(Items listed in a dataset)
=====

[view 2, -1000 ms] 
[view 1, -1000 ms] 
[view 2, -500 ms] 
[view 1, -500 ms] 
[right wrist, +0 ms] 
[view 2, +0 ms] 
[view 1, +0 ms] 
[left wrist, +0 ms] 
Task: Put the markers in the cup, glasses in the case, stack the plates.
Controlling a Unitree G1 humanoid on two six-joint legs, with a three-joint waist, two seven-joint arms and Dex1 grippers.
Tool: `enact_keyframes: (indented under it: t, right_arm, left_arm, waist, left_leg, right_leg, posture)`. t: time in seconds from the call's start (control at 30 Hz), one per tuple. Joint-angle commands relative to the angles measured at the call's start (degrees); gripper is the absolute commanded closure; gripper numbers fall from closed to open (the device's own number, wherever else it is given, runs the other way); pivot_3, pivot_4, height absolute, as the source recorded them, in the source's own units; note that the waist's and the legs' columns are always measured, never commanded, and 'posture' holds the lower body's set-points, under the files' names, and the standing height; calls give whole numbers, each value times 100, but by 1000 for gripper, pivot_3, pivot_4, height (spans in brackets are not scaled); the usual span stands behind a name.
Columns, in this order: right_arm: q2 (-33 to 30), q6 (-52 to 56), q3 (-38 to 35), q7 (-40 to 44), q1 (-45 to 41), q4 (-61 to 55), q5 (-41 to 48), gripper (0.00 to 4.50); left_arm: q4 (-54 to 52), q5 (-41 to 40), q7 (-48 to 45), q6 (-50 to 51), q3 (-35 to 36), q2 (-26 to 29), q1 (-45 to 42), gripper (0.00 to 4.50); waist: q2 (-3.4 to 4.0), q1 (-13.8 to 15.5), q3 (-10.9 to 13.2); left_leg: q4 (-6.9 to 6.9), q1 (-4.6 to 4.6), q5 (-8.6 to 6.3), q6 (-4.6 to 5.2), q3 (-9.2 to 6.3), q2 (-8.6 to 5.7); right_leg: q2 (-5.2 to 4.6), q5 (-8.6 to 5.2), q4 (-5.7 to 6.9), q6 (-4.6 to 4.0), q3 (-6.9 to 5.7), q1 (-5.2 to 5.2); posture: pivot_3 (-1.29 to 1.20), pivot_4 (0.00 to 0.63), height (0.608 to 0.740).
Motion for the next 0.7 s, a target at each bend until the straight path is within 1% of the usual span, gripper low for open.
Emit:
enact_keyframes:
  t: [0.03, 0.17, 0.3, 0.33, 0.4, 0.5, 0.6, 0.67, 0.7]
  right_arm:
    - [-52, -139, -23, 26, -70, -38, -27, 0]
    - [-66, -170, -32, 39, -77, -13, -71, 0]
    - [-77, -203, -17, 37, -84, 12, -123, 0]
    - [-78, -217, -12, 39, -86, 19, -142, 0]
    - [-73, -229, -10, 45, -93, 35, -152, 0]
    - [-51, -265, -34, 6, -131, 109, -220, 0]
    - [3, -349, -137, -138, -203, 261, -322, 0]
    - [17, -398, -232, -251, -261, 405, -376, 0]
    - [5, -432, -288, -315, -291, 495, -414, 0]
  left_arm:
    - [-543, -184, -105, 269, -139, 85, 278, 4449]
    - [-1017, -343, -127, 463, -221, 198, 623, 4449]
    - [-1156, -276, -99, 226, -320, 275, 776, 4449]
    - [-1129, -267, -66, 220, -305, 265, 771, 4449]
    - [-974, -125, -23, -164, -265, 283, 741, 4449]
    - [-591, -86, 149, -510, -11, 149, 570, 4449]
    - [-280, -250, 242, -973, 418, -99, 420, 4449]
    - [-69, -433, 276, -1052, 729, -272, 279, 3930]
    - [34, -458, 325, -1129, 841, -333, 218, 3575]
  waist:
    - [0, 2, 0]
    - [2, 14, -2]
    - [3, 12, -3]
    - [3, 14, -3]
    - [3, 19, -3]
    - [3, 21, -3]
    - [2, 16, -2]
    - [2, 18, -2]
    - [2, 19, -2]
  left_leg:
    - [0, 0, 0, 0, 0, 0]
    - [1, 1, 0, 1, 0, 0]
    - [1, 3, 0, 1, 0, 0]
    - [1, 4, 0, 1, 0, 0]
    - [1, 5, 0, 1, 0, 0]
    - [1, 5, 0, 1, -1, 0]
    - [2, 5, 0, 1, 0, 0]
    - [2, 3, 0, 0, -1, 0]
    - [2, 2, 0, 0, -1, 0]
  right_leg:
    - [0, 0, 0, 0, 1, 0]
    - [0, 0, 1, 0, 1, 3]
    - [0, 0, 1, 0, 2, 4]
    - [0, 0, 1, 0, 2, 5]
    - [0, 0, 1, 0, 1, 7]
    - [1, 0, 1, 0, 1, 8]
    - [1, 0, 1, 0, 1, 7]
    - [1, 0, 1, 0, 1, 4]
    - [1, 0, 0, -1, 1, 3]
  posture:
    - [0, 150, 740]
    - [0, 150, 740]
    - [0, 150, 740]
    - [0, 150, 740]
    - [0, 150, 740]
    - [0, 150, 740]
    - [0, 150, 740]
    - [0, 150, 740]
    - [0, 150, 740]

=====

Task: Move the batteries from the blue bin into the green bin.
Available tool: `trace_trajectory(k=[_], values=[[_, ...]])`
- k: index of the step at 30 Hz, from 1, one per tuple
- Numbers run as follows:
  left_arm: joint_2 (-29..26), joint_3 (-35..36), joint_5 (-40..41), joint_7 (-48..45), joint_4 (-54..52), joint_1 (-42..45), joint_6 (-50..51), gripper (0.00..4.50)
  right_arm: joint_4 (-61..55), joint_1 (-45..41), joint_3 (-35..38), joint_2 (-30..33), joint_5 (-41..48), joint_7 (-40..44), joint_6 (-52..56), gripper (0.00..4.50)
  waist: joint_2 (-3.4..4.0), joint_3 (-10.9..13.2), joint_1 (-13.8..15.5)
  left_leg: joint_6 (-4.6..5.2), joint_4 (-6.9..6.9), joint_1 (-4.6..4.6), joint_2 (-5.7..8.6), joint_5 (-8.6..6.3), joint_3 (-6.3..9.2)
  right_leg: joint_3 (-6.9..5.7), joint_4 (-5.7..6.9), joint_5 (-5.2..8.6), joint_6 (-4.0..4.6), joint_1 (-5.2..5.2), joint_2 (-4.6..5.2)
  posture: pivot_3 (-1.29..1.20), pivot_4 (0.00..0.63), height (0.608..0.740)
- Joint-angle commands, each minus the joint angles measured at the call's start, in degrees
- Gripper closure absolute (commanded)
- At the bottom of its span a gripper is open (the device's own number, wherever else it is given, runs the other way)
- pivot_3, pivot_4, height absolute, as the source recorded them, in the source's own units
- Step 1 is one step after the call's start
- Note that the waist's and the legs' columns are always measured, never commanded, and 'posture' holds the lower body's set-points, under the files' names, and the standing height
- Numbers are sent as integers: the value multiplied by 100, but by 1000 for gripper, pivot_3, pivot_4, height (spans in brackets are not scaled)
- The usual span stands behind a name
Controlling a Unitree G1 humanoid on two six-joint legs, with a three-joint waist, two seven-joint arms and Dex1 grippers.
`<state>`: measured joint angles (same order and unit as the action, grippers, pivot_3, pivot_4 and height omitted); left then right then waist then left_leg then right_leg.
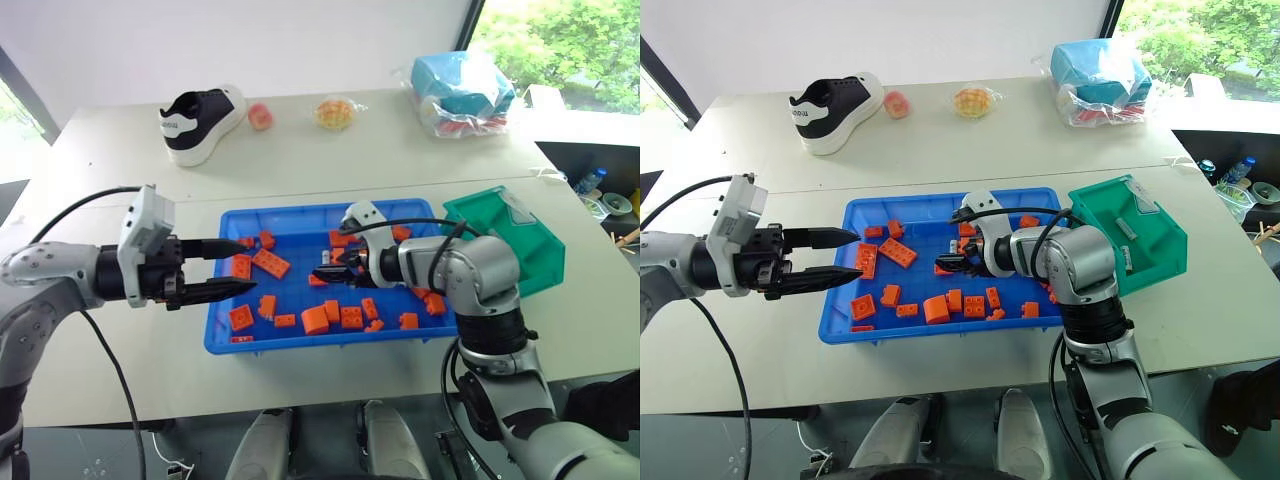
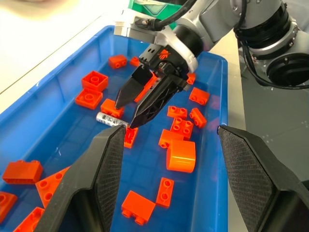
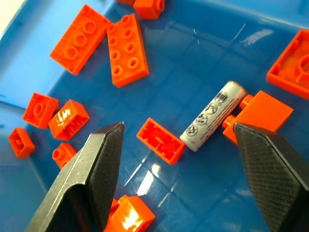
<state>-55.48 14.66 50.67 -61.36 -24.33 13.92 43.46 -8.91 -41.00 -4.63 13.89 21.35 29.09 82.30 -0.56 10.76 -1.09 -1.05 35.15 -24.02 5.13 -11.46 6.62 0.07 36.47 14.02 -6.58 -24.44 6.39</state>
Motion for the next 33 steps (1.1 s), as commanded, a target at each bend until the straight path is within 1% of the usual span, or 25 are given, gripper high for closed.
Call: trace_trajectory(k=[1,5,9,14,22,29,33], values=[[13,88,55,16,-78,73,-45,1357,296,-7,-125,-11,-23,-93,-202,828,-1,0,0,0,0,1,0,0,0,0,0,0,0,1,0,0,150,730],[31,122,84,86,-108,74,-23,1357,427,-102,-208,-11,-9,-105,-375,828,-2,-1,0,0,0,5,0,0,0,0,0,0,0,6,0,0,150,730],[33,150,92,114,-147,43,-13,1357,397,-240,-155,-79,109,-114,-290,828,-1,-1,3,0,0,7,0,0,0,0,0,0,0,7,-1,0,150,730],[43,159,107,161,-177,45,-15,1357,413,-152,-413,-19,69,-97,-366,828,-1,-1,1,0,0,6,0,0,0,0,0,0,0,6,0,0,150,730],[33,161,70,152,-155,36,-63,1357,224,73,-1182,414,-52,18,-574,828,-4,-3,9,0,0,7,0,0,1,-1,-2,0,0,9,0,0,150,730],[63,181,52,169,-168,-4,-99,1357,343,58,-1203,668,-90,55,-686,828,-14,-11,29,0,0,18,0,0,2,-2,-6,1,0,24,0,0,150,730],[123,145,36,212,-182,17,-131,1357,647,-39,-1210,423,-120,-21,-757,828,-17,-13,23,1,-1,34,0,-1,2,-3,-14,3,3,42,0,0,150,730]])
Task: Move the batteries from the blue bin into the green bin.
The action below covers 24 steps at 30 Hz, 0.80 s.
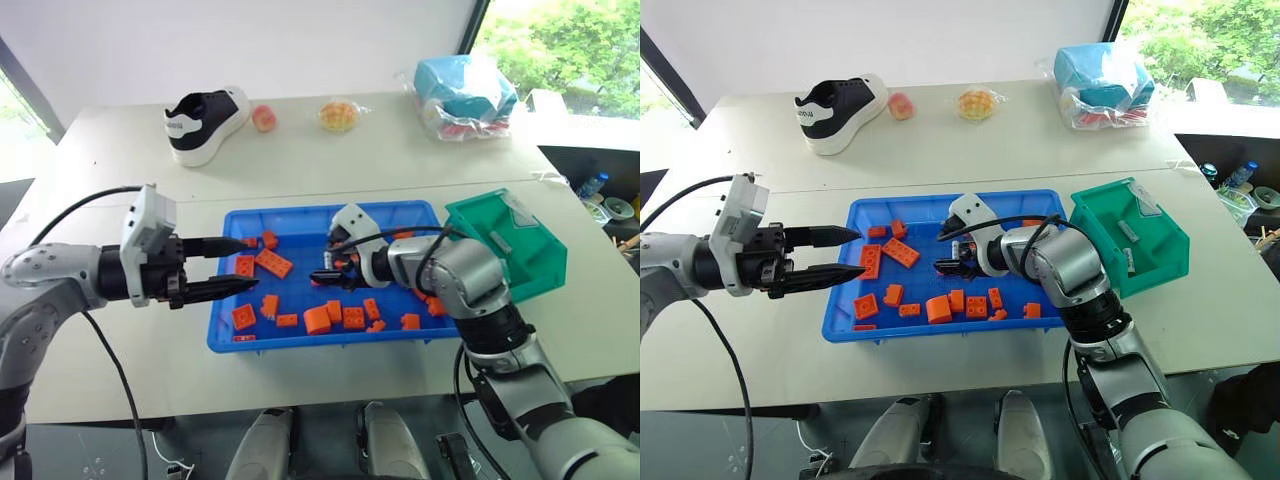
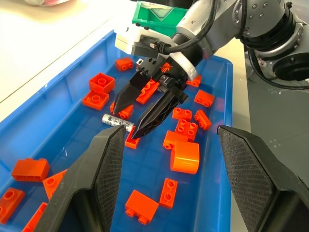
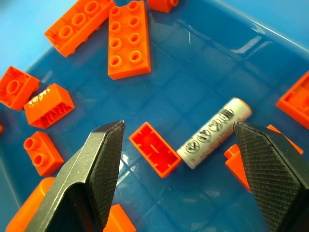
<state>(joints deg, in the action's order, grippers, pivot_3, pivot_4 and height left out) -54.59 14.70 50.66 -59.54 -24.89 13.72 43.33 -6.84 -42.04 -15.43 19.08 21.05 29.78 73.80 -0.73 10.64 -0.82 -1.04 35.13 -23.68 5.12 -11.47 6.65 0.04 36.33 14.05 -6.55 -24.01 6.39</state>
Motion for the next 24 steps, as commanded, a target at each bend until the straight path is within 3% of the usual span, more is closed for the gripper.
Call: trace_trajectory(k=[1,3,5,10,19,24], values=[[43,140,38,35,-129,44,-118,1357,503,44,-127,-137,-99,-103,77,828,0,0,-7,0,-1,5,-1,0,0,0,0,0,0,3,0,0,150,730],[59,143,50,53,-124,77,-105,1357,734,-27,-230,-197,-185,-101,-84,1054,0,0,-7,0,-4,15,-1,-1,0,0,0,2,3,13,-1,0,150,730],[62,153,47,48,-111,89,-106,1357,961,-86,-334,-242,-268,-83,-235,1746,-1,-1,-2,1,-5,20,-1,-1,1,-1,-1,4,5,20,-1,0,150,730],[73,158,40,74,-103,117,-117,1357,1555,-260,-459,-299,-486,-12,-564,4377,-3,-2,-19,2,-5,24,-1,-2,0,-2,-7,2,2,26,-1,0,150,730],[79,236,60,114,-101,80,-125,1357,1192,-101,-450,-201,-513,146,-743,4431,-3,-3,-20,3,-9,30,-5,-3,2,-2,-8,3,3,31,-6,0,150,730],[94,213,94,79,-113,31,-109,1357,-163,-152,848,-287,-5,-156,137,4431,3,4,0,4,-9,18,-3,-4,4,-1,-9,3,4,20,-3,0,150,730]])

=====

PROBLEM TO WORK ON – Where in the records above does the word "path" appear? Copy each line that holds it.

TASK RESULT –
Motion for the next 0.7 s, a target at each bend until the straight path is within 1% of the usual span, gripper low for open.
Motion for the next 33 steps (1.1 s), as commanded, a target at each bend until the straight path is within 1% of the usual span, or 25 are given, gripper high for closed.
Motion for the next 24 steps, as commanded, a target at each bend until the straight path is within 3% of the usual span, more is closed for the gripper.

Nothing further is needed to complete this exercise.